Back at the Flaisance, I lay beside Rachel and listened to her breathing in the dark.

 

“I’ve been thinking,” she said. “About our killer.”

 

 

 

“And?”

 

 

 

“I think the killer may not be male.”

 

 

 

I raised myself up on my elbows and looked at her. I could see the whites of her eyes, wide and bright.

 

“Why?”

 

 

 

“I’m not sure, exactly. There just seems to be something almost feminine about the sensibility of whoever is committing these crimes, a … sensitivity to the interconnectedness of things, to their potential for symbolism. I don’t know. I guess I’m thinking out loud, but it’s not a sensibility typical of a modern male. Maybe “female” is wrong — I mean, the hallmarks, the cruelty, the capacity to overpower, all point to a male — but it’s as close as I can get, at least for now.”

 

 

 

She shook her head and then was silent again.

 

“Are we becoming a couple?” she asked at last.

 

“I don’t know. Are we?”

 

 

 

“You’re avoiding the question.”

 

 

 

“No, not really. It’s not one that I’m used to answering, or that I ever thought that I’d have to answer again. If you’re asking if I want us to stay together, then the answer is yes, I do. It worries me a little, and I’m bringing in more baggage than the handlers at JFK, but I want to be with you.”

 

 

 

She kissed me softly.

 

“Why did you stop drinking?” she asked, adding: “Since we’re having this heart–to–heart.”

 

 

 

I started at the question. “Because if I took one drink now, I’d wake up in Singapore with a beard a week later,” I replied.

 

“It doesn’t answer the question.”

 

 

 

“I hated myself and that made me hate others, even the people closest to me.
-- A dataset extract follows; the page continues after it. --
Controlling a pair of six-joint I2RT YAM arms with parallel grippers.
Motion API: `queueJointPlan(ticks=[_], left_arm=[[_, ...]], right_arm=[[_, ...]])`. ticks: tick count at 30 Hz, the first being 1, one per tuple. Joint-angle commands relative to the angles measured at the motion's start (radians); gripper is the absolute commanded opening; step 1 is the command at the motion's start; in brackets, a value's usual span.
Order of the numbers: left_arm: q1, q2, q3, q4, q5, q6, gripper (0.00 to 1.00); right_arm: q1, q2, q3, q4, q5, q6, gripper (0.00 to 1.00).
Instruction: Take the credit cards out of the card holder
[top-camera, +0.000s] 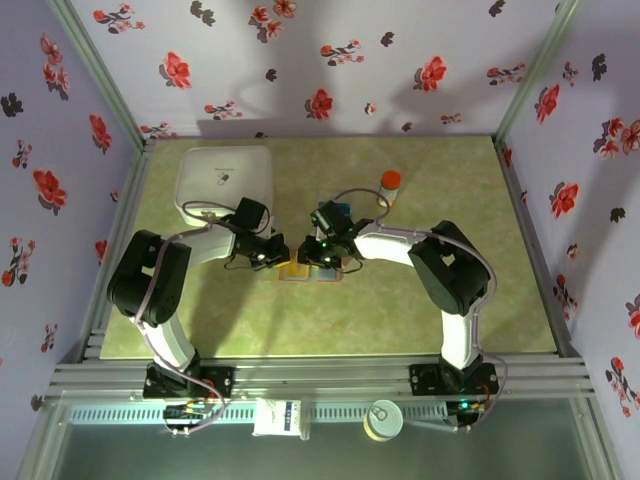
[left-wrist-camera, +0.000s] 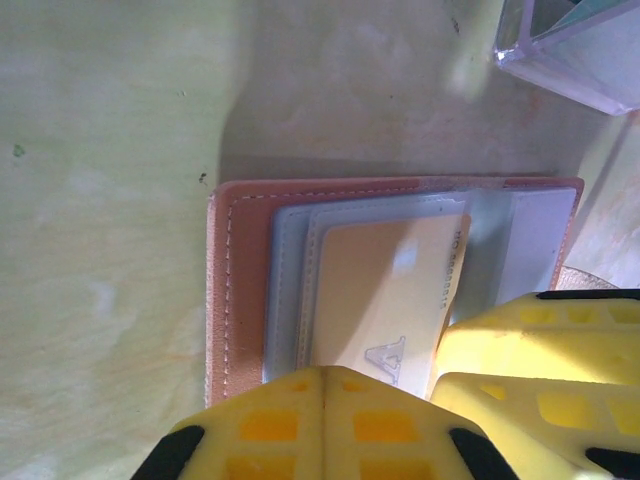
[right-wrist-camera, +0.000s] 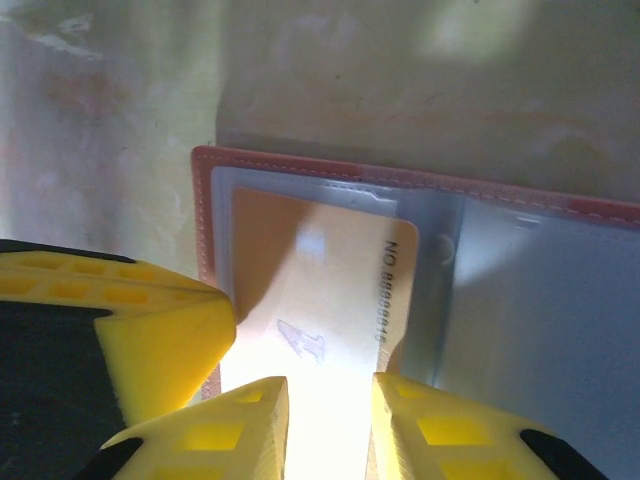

I was drinking the night Susan and Jennifer were killed. I’d been drinking a lot, not just that night but other nights too. I drank because of a lot of things, because of the pressure of the job, because of my failings as a husband, as a father, and maybe other things as well, things from way back. If I hadn’t been a drunk, Susan and Jennifer might not have died. So I stopped. Too late, but I stopped.”

 

 

 

She didn’t say anything else. She didn’t say, “It wasn’t your fault,” or, “You can’t blame yourself.” She knew better than that.

 

I think I wanted to say more, to try to explain to her what it was like without alcohol, about how I was afraid that, without alcohol, each day would now leave me with nothing to look forward to. Each day would simply be another day without a drink. Sometimes, when I was at my lowest ebb, I wondered if my search for the Traveling Man was just a way to fill my days, a way to keep me from going off the rails.

 

Later, as she slept, I lay on the bed, on top of the sheets, and thought about Lutice Fontenot and bodies turned into art, before I, too, faded into sleep.